Chumash: Ancient History, Life-Changing Wisdom
The Holiest Book in the Universe
The Chumash, (rooted in the word Chamesh, which means five) is the collective name given to the first five books of Moses, which begin the larger corpus of Jewish texts known as Tanach. These books of the Torah, compiled from the prophets, make up the written covenant and the original old testament.
The books of the Torah begin with Genesis (Bereishit), which tells the story of the creation of the world, the founding of the Jewish people and the descent of the original Israelite families into Egypt, leading to their enslavement.
The second book, Exodus (Shemot), details the miraculous redemption from Egypt and the Israelites foray into the desert towards the holy land. As this journey begins, the people gather around Mount Sinai to receive the Torah, the entire compendium of God’s will. It is to be a spiritual and technical guide for all stages of life, both on the personal dimension and the national sphere.
The first this word uttered by God at this apex moment is the word Anochi. “Anochi” means “I”, as in “I am the God who took redeemed you from Egypt.” But the kabbalists reveal a hidden depth behind this simple word.
Anochi is in fact an acronym for the phrase “Ana Nafshi Kasavis Yahavis” – I wrote down My Soul and gave it you.” God says to the Jewish people, “All of my desires for the universe, all of my aspirations for creation as a whole are contained in this book.
A Tradition of Power and Depth
This is why Jews world over have put tremendous emphasis on purchasing chumashim (the plural of Chumash). It is crucial that any spiritually focused home should contain a copy of the printed will of God.

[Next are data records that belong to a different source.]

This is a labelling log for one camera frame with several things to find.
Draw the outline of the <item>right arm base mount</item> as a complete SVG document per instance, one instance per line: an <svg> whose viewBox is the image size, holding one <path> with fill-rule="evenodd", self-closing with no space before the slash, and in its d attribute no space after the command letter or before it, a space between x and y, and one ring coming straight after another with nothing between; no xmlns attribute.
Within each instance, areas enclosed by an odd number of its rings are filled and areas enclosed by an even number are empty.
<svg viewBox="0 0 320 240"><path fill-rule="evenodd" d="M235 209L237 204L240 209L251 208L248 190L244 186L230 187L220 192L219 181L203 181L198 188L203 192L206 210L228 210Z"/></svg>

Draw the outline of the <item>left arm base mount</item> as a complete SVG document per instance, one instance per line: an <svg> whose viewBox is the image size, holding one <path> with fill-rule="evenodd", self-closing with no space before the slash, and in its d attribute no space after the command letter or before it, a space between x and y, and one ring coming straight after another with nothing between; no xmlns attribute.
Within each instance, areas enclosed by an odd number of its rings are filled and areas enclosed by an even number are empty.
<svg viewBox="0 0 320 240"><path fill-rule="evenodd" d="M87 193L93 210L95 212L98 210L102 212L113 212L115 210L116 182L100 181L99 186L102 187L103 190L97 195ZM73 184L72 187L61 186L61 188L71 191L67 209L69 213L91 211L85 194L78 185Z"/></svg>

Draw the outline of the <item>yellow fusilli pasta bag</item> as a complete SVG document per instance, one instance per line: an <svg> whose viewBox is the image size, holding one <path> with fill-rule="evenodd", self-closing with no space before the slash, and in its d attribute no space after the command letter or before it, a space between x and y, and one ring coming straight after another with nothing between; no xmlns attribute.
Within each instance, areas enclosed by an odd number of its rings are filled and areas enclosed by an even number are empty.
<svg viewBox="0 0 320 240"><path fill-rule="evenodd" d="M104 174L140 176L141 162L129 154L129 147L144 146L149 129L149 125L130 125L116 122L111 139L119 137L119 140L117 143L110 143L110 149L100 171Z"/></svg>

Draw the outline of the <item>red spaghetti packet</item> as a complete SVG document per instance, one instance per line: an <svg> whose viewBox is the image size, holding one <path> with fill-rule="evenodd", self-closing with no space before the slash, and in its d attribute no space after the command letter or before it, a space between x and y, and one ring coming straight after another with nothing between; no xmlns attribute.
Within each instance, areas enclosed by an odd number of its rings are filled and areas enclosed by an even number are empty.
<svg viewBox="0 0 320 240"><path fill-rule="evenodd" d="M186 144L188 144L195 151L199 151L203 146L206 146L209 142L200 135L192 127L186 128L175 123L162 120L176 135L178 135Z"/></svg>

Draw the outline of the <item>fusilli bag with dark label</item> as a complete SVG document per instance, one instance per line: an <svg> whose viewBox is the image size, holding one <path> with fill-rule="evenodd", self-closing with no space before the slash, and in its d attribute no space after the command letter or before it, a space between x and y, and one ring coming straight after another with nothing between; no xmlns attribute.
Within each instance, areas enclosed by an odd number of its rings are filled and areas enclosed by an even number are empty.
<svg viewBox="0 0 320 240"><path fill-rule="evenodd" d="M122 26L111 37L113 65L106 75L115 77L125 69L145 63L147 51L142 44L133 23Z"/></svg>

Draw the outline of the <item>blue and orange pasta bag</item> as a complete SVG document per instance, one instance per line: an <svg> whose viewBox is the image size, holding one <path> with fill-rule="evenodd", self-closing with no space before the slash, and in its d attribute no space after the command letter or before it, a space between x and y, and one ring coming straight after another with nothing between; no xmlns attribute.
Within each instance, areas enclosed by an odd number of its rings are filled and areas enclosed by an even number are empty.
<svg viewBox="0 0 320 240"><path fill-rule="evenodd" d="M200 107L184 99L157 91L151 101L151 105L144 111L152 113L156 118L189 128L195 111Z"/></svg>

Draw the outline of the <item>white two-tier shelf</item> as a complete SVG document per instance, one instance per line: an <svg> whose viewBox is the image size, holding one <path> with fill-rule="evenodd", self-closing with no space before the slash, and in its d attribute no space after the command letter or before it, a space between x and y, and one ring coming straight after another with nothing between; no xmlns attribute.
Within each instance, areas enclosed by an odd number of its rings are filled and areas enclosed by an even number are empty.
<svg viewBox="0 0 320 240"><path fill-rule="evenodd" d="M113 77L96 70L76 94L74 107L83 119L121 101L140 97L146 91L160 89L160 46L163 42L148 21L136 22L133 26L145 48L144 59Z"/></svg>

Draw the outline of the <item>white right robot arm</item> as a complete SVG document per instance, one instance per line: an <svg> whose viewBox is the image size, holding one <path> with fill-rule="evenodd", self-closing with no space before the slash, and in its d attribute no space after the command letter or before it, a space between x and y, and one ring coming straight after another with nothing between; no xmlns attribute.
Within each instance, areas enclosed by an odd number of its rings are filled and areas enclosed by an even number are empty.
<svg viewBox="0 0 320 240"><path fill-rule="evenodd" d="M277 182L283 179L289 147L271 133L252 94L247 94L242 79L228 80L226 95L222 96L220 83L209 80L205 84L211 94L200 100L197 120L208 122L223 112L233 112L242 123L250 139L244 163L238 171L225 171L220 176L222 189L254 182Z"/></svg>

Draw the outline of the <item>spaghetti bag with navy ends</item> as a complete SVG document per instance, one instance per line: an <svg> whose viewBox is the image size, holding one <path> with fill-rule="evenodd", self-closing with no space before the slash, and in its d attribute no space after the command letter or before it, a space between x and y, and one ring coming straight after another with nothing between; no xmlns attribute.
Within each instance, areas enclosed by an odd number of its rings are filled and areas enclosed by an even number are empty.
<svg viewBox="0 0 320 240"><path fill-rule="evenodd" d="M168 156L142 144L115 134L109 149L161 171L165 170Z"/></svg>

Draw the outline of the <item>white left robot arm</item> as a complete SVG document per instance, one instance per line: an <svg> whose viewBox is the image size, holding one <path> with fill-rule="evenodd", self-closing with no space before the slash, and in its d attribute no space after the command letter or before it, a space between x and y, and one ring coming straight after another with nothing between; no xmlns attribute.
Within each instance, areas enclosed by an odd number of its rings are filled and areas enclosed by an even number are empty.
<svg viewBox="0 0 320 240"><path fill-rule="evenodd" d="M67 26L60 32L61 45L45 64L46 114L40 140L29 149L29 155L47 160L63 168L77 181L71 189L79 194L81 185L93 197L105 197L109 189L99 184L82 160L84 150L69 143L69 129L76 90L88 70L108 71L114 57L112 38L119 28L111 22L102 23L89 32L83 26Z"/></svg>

The five Books of Moses are broken into fifty three separate Parshios (weekly Torah Portions). Commentators and meta-commentators (authors who write works that expound on the works of other explanations, also known as super-commentators) have spent thousands of years delving into each aspect of the Torah and elucidating its spiritual, ethical, directive and scriptural implications. The most commonly spread explanation of the Chumash is the commentary of Shlomo Yitzchaki, known as Rashi. This explanation is printed in nearly all Chumashim. In fact, it is common practice to read the entire weekly portion with the commentary of Rashi. Others read the translation of Onkelos into Aramaic.
Tapping into the Seasons
When the custom of reading the Torah in a communal fashion was first instituted, the process took three years. Each Parsha was broken into the three parts, and thus the fifty three Parshiot were spread out. This was called the tri-annual cycle. There are congregations today who have returned to this custom, however it is not mainstream practice.
Eventually, the process was consolidated. In the new format, one Parsha is read every week. The term “new” here is relative, as this custom is roughly one thousand years old. What is neat about this system is that now each Parsha falls out in roughly the same calendar spot from year to year.
The Shlah (A fourteenth century kabbalist) proves with countless examples and proofs that this system is divinely inspired in that each Parsha of the Chumash falls out in an exactly apropos slot. The Lubavitcher Rebbe called reading the Parsha “keeping up with the times” because of how neatly it explains the progression of holidays and rituals around the Jewish calendar as well as current events.